First of all, I really apologize for the title of this question.

I'm currently working on a real estate wordpress theme for that will feature ads from the town that I live in.

I basically want to have 3 categories: for sale, for lease and sold and to be able to move let's say a post(house add) from one category to another category. Each category should have a page where each house that's currently on that category is shown as an excerpt(like the blog index page)

The thing is I don't know how to aproach this? (I'm a beginner developer).

Should I store the house ads in pages or posts. Should I have special page templates?

Could someone give me a set of steps that I need to follow in order to achieve this? (looking for some plain English advice, not code).


  • I'd use posts (possibly custom posts, but you may not need them), put them in the appropriate categories, and then use WordPress's built-in category archives (or possibly taxonomy archives, if you're using custom post type & custom taxonomy) to make the listing pages.
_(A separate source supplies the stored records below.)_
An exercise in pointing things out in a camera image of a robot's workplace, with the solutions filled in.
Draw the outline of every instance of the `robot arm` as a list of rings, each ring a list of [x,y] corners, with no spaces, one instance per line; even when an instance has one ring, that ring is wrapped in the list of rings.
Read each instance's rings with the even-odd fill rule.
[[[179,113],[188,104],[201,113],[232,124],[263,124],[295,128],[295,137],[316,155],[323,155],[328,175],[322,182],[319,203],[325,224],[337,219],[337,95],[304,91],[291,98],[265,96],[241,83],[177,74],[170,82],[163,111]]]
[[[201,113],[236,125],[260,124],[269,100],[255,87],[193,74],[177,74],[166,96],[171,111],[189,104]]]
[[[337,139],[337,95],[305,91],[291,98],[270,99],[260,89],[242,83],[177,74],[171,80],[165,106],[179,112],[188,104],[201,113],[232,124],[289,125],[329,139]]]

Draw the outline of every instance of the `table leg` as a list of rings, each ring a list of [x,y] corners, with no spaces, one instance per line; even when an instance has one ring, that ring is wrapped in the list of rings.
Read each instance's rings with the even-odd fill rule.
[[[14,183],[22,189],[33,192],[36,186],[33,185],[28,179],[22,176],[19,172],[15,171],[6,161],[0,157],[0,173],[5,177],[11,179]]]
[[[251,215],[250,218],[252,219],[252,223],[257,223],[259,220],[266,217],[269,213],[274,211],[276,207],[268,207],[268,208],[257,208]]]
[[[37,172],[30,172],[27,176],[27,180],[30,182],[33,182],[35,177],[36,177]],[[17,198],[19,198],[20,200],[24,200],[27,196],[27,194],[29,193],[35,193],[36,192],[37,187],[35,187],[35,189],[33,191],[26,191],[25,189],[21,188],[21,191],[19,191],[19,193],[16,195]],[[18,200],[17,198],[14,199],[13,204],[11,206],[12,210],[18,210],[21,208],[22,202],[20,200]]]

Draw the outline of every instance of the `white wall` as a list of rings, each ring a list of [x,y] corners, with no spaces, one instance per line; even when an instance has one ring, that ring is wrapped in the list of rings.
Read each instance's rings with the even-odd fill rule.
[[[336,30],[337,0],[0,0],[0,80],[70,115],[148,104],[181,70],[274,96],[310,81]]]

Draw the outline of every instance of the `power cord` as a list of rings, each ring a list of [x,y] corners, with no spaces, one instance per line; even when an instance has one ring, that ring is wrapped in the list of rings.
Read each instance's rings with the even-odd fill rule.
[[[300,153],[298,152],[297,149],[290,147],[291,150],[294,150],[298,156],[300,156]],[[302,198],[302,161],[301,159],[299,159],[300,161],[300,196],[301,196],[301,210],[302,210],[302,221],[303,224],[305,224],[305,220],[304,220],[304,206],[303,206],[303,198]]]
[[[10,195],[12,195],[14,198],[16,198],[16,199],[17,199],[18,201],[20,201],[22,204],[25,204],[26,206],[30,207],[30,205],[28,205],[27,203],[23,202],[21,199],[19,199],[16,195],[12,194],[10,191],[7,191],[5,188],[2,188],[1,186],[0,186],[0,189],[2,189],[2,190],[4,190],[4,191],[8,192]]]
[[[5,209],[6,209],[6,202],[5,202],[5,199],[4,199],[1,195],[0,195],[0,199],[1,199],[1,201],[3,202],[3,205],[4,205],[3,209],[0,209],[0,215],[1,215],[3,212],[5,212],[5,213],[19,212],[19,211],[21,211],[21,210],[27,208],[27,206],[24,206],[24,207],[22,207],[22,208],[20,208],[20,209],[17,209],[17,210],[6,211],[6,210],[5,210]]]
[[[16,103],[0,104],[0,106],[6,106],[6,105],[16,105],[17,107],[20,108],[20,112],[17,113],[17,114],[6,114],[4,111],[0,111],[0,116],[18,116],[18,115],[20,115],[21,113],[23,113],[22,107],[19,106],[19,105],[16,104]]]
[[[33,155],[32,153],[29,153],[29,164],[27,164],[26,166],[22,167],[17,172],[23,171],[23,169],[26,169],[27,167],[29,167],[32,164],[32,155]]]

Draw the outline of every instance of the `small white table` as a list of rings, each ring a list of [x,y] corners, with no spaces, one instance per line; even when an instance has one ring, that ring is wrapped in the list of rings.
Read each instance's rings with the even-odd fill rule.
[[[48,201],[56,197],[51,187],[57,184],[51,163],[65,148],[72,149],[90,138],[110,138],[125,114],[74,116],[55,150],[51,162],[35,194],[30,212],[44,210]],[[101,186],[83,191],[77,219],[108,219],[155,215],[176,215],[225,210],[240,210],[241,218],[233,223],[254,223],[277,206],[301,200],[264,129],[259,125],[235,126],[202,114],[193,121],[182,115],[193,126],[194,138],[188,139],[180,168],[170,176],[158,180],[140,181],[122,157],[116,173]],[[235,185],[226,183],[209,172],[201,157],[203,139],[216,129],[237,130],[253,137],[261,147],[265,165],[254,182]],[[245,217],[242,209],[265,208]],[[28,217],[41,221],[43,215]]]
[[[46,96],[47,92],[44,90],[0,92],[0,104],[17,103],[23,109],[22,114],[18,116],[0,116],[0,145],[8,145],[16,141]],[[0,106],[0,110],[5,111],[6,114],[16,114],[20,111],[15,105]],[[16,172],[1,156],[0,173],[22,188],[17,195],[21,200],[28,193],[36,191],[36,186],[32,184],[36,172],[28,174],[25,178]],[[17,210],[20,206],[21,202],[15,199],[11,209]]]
As to template files -- see the Template Hierarchy for a concise look at what file(s) you might need in a theme.
    – Pat J
    Jul 7 '14 at 20:03

I agree with Pat above - I'd say from my own experience it probably helps in the long run making a Custom Post Type for houses to keep hundreds of the things separate from your main pages (or blog).

For starting with coding it all - sometimes to kick off with and starting to learn about these things it will give you a headstart to begin with plugins. I taught myself PHP using the 'trial and error' method and a local server. So plugins really helped me get to grips with how to write more complicated and personalised code. That and stackexchange & WPSE obviously!

To help register Custom Post Types as a beginner I would use something like Cutsom Post Type UI which seems to be the highest rated and most used of the CPT plugins although I have no experience of it myself.

I would then personally store the data as post meta and use the update_post_meta() info here function as I find taxonomies can be tricky and can cause some permalink tantrums with some plugins but it's just a personal thing! But if you're going to be editing them as custom post types anyway it in the wp-admin UI area then ignore that function and go the next step.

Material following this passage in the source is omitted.